**REQUIRED ACTION:** The lines below starting at the line containing "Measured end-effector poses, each" and ending at the line containing "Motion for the" are to be repeated exactly, with both ends kept and nothing else added.

**COLLECTED MATERIAL:**

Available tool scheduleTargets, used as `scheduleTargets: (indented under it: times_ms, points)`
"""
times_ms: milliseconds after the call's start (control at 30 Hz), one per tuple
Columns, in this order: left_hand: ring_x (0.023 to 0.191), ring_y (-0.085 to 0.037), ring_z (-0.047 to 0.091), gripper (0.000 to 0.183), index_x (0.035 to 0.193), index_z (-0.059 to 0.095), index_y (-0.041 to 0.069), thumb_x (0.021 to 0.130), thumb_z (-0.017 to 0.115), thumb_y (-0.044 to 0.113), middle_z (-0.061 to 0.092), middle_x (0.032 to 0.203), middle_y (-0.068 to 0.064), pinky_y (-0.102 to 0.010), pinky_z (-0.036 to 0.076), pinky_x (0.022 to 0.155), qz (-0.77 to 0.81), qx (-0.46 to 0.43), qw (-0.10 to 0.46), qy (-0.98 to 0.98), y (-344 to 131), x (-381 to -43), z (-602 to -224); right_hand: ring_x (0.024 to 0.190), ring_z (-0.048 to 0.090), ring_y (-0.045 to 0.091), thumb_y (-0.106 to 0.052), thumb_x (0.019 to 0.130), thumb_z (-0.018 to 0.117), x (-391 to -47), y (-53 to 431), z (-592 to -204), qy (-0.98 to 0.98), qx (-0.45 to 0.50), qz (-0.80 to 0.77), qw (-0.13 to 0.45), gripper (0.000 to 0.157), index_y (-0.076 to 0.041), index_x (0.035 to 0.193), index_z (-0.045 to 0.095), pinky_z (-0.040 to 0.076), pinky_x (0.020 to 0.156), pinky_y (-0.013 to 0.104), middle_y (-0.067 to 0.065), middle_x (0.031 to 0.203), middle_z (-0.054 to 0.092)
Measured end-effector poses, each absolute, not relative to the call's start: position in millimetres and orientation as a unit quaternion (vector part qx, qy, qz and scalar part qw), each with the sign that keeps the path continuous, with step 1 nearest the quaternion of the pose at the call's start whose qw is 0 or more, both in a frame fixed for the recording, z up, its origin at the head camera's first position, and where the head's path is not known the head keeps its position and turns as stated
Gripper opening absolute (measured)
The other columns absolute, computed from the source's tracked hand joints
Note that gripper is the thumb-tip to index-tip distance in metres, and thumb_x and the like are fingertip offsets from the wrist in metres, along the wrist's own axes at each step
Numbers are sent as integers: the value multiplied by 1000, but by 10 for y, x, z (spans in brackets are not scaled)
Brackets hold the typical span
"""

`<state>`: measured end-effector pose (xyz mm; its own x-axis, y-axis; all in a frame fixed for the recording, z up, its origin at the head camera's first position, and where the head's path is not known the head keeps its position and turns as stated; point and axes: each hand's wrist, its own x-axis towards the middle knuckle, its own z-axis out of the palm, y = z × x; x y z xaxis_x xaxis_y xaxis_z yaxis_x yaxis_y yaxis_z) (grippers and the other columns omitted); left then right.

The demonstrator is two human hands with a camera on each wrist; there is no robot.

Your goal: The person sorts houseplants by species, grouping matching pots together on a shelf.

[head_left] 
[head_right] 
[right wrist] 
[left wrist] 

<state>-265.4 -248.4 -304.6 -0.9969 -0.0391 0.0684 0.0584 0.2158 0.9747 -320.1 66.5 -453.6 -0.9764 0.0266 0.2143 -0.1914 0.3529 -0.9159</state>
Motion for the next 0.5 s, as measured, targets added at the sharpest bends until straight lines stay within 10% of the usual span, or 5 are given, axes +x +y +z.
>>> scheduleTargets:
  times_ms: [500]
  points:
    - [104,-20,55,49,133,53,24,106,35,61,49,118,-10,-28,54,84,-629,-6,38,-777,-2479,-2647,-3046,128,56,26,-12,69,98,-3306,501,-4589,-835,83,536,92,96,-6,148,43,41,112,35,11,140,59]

**ANSWER TO THIS TASK:**
Measured end-effector poses, each absolute, not relative to the call's start: position in millimetres and orientation as a unit quaternion (vector part qx, qy, qz and scalar part qw), each with the sign that keeps the path continuous, with step 1 nearest the quaternion of the pose at the call's start whose qw is 0 or more, both in a frame fixed for the recording, z up, its origin at the head camera's first position, and where the head's path is not known the head keeps its position and turns as stated
Gripper opening absolute (measured)
The other columns absolute, computed from the source's tracked hand joints
Note that gripper is the thumb-tip to index-tip distance in metres, and thumb_x and the like are fingertip offsets from the wrist in metres, along the wrist's own axes at each step
Numbers are sent as integers: the value multiplied by 1000, but by 10 for y, x, z (spans in brackets are not scaled)
Brackets hold the typical span
"""

`<state>`: measured end-effector pose (xyz mm; its own x-axis, y-axis; all in a frame fixed for the recording, z up, its origin at the head camera's first position, and where the head's path is not known the head keeps its position and turns as stated; point and axes: each hand's wrist, its own x-axis towards the middle knuckle, its own z-axis out of the palm, y = z × x; x y z xaxis_x xaxis_y xaxis_z yaxis_x yaxis_y yaxis_z) (grippers and the other columns omitted); left then right.

The demonstrator is two human hands with a camera on each wrist; there is no robot.

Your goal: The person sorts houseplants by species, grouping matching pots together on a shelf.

[head_left] 
[head_right] 
[right wrist] 
[left wrist] 

<state>-265.4 -248.4 -304.6 -0.9969 -0.0391 0.0684 0.0584 0.2158 0.9747 -320.1 66.5 -453.6 -0.9764 0.0266 0.2143 -0.1914 0.3529 -0.9159</state>
Motion for the next 0.5 s, as measured, targets added at the sharpest bends until straight lines stay within 10% of the usual span, or 5 are given, axes +x +y +z.

None of the exercise remains to be done.